15. A method of producing a fast-reheat polymer, the method comprising:

(a) providing a thermoforming polymer and a hydrothermal carbon (HTC) derived from a renewable biomass, wherein the HTC has an average particle size of from 2 micrometers to 40 micrometers, and

(b) dispersing an effective amount of the HTC into the thermoforming polymer, wherein the effective amount of the HTC is an amount that increases a heat absorbance rate of the thermoforming polymer, as compared to a heat absorbance rate of the thermoforming polymer without the effective amount of the HTC.

16. The method of claim 15, wherein the thermoforming polymer comprises polypropylene, polyethylene, polyethylene furanoate, polyethylene terephthalate, polystyrene, polyamide, polyester, polylactic acid, polyhydroxyalkanoate, polycarbonate, polytetrafluoroethylene, poly acrylonitrile butadiene styrene, or any combination thereof.

17. A method of thermoforming an article, the method comprising:

(a) providing a fast reheat polymer that comprises:

(i) a thermoforming polymer; and

(ii) an effective amount of a fast reheat additive dispersed within the thermoforming polymer; and

(b) thermoforming the fast reheat polymer into the article.

18. A method of thermoforming an article, the method comprising:

(a) providing a fast reheat polymer that comprises:

(i) a thermoforming polymer; and

(ii) an effective amount of a hydrothermal carbon (HTC) dispersed within the thermoforming polymer, wherein the hydrothermal carbon (HTC) is derived from a renewable biomass; and

(b) thermoforming the fast reheat polymer into the article.

19. The method of claim 18, wherein the thermoforming of the article from the fast reheat polymer is performed with a lower heating duration, as compared to thermoforming the article using the thermoforming polymer without the effective amount of the HTC.

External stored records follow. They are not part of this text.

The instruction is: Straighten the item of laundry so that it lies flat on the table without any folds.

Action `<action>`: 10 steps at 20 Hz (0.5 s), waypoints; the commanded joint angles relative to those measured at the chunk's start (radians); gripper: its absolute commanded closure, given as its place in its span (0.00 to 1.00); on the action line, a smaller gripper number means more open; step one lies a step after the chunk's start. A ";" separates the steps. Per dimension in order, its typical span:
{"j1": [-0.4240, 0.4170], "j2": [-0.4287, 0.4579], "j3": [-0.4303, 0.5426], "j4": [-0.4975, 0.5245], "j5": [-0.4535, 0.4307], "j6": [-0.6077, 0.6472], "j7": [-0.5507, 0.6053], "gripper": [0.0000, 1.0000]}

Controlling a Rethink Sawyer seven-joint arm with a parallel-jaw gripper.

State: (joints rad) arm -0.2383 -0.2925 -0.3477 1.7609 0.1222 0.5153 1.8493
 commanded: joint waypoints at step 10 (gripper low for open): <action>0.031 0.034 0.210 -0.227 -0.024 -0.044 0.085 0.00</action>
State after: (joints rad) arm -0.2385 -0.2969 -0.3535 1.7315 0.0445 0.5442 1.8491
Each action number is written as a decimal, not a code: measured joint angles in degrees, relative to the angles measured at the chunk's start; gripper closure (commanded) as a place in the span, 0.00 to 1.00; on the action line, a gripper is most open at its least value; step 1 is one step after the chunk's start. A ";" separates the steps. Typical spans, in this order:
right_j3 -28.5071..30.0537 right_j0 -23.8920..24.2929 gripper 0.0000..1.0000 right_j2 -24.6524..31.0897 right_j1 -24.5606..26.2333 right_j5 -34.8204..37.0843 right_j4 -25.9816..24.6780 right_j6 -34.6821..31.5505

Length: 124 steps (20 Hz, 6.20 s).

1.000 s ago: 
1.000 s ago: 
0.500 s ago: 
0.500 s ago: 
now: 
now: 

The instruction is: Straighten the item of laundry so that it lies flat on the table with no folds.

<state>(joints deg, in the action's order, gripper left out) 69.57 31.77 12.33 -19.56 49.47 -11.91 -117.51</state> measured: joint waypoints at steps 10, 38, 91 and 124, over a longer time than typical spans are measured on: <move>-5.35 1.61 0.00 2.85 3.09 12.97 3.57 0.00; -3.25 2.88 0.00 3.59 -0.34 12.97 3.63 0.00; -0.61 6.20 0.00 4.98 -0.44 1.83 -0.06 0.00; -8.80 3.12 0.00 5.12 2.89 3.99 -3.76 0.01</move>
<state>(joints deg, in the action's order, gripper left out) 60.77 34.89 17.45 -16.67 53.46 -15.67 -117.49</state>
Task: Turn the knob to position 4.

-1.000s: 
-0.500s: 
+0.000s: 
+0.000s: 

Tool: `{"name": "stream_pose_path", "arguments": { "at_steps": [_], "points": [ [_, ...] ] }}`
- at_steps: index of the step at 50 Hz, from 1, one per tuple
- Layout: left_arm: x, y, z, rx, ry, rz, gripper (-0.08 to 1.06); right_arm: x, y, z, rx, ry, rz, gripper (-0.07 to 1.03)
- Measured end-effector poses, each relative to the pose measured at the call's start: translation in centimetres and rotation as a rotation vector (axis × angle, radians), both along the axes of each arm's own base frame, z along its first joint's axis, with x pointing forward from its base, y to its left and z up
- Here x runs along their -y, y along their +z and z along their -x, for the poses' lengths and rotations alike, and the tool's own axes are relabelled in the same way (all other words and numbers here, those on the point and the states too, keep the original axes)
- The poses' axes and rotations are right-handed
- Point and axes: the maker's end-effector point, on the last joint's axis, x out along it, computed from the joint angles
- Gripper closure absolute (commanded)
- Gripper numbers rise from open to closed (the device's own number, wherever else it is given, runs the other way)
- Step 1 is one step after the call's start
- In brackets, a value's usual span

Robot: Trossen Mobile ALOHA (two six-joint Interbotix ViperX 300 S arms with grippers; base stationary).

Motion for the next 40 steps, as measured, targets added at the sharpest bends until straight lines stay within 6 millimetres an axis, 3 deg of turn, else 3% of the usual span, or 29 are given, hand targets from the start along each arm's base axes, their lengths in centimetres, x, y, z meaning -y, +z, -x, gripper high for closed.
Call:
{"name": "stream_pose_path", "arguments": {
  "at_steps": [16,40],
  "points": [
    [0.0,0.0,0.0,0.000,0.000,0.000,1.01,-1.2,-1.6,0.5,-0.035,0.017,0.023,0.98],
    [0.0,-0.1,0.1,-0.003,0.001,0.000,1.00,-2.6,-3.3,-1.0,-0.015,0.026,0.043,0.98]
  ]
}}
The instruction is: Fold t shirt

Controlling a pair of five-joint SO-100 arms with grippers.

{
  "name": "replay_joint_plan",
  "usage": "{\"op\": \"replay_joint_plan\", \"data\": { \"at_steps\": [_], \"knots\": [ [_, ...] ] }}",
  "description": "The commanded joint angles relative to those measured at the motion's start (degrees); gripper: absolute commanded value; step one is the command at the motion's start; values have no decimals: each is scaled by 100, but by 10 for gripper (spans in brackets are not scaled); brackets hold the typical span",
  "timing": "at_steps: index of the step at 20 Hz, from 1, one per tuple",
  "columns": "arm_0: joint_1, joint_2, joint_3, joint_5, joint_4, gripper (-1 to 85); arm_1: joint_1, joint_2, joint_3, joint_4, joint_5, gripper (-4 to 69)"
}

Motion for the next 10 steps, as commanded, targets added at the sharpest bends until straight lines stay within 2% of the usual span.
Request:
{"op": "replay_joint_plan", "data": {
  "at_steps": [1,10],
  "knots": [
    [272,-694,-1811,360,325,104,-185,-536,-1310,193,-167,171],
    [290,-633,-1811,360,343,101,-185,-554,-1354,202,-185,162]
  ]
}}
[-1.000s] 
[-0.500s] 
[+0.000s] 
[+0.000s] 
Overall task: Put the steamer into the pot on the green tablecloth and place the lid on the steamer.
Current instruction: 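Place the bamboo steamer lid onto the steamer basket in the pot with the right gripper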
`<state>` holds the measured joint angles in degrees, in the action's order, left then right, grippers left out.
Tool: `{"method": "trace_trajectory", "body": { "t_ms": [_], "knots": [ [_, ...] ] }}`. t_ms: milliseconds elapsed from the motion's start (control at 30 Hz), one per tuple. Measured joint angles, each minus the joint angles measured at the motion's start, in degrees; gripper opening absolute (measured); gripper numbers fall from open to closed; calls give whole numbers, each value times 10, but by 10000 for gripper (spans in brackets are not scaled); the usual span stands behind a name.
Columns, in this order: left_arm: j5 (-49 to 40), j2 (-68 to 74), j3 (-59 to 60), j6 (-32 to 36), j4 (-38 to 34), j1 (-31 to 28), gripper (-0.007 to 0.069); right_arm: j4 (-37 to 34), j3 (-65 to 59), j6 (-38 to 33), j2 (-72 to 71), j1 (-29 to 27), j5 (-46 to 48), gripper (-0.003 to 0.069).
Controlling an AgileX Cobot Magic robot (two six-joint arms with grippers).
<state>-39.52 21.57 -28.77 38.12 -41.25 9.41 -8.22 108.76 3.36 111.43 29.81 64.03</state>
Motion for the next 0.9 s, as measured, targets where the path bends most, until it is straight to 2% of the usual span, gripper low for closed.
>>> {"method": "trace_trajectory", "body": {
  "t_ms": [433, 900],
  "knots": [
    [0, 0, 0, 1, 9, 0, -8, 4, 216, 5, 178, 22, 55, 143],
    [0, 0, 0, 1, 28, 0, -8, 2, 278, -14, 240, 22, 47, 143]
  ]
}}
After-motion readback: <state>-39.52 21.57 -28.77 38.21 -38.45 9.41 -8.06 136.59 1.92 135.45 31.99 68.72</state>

20. The method of claim 19, wherein the thermoforming polymer comprises polypropylene, polyethylene, polyethylene furanoate, polyethylene terephthalate, polystyrene, polyamide, polyester, polylactic acid, polyhydroxyalkanoate, polycarbonate, polytetrafluoroethylene, poly acrylonitrile butadiene styrene, or any combination thereof.

21. An article produced by the method of any one of claims 17-20.